§ TASK GOAL: In the entries below, find the line with "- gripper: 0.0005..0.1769" and the line with "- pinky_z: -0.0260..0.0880". Reproduce those two lines and every line between them exactly, and nothing more.
[Start of section]
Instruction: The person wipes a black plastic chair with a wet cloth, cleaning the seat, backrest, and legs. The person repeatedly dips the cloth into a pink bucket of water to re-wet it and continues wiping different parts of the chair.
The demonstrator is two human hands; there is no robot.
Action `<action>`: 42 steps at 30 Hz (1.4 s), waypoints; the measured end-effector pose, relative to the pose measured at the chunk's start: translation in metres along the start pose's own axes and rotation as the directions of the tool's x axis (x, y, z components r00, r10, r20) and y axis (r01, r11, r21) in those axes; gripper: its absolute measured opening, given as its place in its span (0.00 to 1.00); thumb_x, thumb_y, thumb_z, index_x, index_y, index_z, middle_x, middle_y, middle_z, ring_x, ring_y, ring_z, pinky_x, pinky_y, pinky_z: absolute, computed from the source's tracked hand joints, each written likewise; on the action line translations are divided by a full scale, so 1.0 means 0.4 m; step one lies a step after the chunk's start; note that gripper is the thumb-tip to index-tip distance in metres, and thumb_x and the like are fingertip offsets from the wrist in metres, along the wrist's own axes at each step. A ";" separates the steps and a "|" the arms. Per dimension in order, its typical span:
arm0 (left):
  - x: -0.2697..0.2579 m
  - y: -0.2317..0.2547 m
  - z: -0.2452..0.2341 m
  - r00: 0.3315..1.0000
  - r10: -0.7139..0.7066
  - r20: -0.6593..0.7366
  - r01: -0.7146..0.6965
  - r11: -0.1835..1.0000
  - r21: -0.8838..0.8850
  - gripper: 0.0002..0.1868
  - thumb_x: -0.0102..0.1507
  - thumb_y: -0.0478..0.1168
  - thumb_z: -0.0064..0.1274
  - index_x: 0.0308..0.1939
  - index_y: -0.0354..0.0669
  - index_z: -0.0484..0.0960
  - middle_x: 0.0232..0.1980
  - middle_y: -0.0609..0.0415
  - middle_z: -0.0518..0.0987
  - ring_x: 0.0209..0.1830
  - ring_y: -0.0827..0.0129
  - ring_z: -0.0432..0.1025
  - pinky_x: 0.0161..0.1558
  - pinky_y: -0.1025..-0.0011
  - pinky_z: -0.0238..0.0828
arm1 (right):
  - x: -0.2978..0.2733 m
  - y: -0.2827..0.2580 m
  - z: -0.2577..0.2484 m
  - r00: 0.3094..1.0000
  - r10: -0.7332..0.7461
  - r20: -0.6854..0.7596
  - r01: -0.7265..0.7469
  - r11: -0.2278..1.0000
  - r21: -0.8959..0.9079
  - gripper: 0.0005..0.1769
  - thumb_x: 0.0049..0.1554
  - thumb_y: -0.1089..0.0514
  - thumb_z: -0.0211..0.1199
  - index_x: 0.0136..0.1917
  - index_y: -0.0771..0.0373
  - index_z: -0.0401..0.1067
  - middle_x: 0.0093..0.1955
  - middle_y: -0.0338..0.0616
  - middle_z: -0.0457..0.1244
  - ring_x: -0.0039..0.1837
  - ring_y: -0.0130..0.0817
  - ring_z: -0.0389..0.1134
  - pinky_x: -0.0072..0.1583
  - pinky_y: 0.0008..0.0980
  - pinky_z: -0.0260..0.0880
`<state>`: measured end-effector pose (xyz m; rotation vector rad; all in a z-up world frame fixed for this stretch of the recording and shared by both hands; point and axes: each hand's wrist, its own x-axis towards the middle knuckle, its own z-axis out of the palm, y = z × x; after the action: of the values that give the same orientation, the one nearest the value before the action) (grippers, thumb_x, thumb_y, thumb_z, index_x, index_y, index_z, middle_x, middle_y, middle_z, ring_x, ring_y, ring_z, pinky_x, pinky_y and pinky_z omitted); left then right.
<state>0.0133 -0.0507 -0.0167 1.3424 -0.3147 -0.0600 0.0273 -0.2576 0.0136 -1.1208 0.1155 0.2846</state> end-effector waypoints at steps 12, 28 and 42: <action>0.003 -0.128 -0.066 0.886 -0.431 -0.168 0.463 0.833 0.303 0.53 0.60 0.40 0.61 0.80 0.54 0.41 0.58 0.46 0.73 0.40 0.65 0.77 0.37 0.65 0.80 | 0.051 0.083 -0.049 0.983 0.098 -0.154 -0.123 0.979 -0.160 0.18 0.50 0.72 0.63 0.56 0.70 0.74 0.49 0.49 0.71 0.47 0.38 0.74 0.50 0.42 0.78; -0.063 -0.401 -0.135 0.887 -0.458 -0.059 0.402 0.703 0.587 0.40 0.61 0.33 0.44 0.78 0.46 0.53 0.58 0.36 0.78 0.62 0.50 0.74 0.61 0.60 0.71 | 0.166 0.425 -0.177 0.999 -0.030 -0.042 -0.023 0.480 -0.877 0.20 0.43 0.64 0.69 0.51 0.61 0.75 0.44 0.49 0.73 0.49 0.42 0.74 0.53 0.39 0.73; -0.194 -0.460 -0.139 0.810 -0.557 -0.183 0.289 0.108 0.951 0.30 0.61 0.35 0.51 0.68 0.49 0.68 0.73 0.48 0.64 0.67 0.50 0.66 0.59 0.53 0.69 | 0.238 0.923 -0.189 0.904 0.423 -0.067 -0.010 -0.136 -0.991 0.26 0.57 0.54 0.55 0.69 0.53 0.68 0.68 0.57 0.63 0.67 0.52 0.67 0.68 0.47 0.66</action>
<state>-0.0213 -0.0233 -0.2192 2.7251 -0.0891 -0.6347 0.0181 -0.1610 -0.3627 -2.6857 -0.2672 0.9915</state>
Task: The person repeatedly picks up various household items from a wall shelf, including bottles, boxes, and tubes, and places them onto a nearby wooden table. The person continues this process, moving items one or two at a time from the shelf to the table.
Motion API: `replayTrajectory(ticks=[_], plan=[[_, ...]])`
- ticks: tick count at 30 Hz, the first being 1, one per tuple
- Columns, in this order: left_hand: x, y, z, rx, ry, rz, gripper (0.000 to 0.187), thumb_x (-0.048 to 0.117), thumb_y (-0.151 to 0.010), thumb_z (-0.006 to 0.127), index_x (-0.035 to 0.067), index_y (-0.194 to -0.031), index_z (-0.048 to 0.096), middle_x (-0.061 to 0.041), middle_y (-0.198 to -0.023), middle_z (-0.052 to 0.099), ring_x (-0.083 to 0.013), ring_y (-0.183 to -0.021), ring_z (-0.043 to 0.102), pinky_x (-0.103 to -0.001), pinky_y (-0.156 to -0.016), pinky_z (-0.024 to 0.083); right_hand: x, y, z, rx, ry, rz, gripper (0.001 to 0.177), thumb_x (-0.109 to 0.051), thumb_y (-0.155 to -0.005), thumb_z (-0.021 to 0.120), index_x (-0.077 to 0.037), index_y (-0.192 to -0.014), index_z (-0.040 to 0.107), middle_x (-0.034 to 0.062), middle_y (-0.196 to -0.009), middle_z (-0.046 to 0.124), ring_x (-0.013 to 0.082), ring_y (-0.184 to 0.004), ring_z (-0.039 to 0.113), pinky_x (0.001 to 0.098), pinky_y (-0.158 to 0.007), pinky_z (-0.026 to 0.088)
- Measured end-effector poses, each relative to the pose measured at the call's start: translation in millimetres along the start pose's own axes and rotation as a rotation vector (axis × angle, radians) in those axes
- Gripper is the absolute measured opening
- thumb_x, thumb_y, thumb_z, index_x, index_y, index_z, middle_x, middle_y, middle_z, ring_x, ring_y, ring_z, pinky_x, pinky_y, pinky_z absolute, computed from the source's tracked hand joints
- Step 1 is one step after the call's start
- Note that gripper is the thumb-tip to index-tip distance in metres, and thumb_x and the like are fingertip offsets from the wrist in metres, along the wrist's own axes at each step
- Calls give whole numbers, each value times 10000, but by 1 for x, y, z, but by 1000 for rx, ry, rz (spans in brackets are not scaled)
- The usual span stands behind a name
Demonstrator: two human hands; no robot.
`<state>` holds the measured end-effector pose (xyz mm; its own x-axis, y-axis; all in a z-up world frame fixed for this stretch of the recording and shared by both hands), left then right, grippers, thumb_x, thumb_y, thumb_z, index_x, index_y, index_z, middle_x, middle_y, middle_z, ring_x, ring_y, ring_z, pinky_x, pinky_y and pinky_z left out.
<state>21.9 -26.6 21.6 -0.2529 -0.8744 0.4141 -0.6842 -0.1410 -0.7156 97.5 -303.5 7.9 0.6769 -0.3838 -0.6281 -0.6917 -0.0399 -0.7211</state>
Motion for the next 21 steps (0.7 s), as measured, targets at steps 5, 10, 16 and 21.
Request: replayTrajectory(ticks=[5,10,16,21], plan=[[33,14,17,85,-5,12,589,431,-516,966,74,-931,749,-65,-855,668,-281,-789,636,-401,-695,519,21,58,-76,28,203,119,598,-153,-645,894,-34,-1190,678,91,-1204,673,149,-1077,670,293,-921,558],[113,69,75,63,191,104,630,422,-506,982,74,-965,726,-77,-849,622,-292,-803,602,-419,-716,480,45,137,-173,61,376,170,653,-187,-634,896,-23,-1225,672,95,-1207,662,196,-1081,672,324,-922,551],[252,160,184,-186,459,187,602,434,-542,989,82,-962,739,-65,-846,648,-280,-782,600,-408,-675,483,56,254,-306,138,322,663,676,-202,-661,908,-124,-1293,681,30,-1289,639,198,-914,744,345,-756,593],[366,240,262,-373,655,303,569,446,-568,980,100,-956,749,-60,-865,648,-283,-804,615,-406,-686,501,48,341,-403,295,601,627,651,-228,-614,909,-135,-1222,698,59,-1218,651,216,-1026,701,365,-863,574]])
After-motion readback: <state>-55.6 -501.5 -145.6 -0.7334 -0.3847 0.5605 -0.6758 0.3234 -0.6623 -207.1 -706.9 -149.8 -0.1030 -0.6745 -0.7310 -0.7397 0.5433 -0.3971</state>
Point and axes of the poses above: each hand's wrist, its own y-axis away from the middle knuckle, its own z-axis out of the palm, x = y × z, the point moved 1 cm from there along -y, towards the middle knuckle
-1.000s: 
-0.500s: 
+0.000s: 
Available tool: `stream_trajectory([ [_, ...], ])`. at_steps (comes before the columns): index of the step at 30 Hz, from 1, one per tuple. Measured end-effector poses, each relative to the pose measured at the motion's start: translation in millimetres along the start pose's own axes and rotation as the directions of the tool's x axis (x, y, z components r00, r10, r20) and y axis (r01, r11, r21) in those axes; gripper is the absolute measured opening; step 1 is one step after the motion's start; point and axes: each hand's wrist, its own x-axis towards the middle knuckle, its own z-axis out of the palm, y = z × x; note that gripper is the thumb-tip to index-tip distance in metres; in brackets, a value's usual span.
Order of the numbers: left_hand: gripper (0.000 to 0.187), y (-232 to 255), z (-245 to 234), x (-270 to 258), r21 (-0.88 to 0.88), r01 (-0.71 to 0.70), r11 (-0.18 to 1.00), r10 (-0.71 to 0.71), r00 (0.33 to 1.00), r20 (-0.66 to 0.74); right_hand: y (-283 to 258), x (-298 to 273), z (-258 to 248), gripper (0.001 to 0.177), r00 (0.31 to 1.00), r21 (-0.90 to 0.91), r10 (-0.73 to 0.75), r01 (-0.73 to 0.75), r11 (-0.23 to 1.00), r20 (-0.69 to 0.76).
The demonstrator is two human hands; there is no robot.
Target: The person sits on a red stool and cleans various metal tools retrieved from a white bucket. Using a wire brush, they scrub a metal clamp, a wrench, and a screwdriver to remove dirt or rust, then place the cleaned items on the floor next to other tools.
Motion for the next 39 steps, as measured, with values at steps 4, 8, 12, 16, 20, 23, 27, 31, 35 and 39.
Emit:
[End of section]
§ SOLUTION TO THE PROBLEM:
  - gripper: 0.0005..0.1769
  - thumb_x: 0.0049..0.1554
  - thumb_y: -0.1089..0.0514
  - thumb_z: -0.0211..0.1199
  - index_x: 0.0136..0.1917
  - index_y: -0.0771..0.0373
  - index_z: -0.0401..0.1067
  - middle_x: 0.0093..0.1955
  - middle_y: -0.0338..0.0616
  - middle_z: -0.0457..0.1244
  - ring_x: -0.0039..0.1837
  - ring_y: -0.0130..0.0817
  - ring_z: -0.0389..0.1134
  - pinky_x: -0.0072..0.1583
  - pinky_y: 0.0008..0.0980
  - pinky_z: -0.0260..0.0880

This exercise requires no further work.